Mammals, as I learned recently, have a huge diversity. Today we narrowed the scope down to a local level, learning about mammals around campus. First, we learned about how many scientists, including a graduate student at UW, trap mammals for study. This method is mainly used for squirrels, but would suffice for mammals of a similar size. A trap is baited with walnuts, and once the squirrel enters, the door is shut. The researcher then must come back within two hours to ensure that the squirrel is not harmed by predators. They can then get any information they need or attach tracking devices for population sizing.
One problem we learned of was the fact that Eastern Grey squirrels are dominating over the native Western Grey Squirrel. This is due to the fact they are often bigger and better at foraging, eating almost whatever they can find. They do scatterhoarding, which is where the squirrel will fill a shallow hole with food and cover it up. They have great spatial memory, allowing them to remember hundreds of these stashes. Eastern Greys leave scent markings by chewing off parts of bark, which causes glands to release pheromones. This could possibly be used for pest control in the future, as some bugs will shy away form the pheromones. Other than these squirrels and raccoons, it is hard to find any other mammals on campus. Some other Washington squirrels include the yellow-bellied marmot. This is a much larger squirrel and hibernates, lives in rocks, and is an omnivore. Unlike many squirrels, one male yellow-bellied marmot can have up to three females. In Eastern Washington, one can find the Colombian brown squirrel. These weigh between one and two pounds and live in colonies.

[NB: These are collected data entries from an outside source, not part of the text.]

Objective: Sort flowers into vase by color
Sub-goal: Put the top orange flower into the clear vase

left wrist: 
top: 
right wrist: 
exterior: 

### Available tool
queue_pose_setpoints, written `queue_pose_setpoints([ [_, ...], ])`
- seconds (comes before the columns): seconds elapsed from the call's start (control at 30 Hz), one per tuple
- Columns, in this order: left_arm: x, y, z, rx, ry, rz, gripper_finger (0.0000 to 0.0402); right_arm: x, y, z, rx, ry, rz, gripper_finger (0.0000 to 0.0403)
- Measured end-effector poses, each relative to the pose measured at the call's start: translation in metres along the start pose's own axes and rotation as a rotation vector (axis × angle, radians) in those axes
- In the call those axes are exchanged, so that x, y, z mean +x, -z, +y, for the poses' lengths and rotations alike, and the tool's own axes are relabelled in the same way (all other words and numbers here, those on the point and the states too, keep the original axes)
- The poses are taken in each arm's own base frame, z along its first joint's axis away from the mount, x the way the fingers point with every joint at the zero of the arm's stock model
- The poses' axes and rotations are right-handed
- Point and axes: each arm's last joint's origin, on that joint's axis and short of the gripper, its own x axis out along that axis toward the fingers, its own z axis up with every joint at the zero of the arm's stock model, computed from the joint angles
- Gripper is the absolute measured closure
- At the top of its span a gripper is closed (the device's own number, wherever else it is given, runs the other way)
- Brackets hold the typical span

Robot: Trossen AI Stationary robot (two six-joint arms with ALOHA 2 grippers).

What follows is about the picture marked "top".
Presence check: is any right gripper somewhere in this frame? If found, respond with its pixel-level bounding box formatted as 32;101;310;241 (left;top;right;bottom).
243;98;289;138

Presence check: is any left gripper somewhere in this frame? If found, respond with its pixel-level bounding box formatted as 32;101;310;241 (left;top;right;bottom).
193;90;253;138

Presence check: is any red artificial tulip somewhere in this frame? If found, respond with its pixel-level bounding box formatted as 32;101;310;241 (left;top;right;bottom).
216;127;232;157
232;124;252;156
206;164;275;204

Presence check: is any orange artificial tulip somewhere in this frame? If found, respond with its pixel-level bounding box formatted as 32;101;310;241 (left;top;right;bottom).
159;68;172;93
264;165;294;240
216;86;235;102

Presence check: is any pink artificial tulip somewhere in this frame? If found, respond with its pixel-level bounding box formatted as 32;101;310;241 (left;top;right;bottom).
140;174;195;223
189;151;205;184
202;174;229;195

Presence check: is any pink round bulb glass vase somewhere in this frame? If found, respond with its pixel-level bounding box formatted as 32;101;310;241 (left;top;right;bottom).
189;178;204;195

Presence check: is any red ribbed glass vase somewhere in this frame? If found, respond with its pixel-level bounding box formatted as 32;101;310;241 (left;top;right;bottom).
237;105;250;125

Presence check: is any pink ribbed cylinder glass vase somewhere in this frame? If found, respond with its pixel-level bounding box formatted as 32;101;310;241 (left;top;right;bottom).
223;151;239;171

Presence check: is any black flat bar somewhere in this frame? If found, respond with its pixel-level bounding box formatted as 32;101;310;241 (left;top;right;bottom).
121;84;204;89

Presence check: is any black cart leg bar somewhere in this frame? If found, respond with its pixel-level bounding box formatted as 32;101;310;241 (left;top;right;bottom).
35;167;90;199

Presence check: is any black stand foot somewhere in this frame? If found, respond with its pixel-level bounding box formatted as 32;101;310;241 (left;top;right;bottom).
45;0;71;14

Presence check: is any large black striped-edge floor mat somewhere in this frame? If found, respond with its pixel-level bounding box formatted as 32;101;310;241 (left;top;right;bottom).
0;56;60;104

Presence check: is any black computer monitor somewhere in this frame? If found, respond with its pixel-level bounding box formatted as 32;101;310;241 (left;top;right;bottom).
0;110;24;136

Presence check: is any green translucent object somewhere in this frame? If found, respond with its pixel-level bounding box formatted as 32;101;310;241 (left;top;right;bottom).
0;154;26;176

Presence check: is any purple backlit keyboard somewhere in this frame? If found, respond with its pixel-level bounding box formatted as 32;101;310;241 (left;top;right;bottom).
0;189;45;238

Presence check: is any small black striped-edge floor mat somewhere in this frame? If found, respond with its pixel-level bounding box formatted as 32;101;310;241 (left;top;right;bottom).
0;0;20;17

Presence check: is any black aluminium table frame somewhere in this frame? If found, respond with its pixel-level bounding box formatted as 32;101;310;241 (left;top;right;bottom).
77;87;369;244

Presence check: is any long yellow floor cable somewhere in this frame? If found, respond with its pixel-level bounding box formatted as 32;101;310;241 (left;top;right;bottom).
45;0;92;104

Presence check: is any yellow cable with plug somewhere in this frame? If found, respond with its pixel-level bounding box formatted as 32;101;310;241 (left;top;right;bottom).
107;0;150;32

I was left wondering how the spread of the Eastern Grey squirrels will affect both the Western Grey population and also the ecosystem that it is native to. It didn't seem as if the Eastern Grey was all that different, so will it do much harm to the local ecosystem? Perhaps the fact that it is much better at foraging will result in other species losing potential food source. The damage to the Western Greys is already seen, with the squirrel only being found in certain forests through out the state. Will their numbers continue to dwindle, or will they atleast be able to retain the habitat they have now?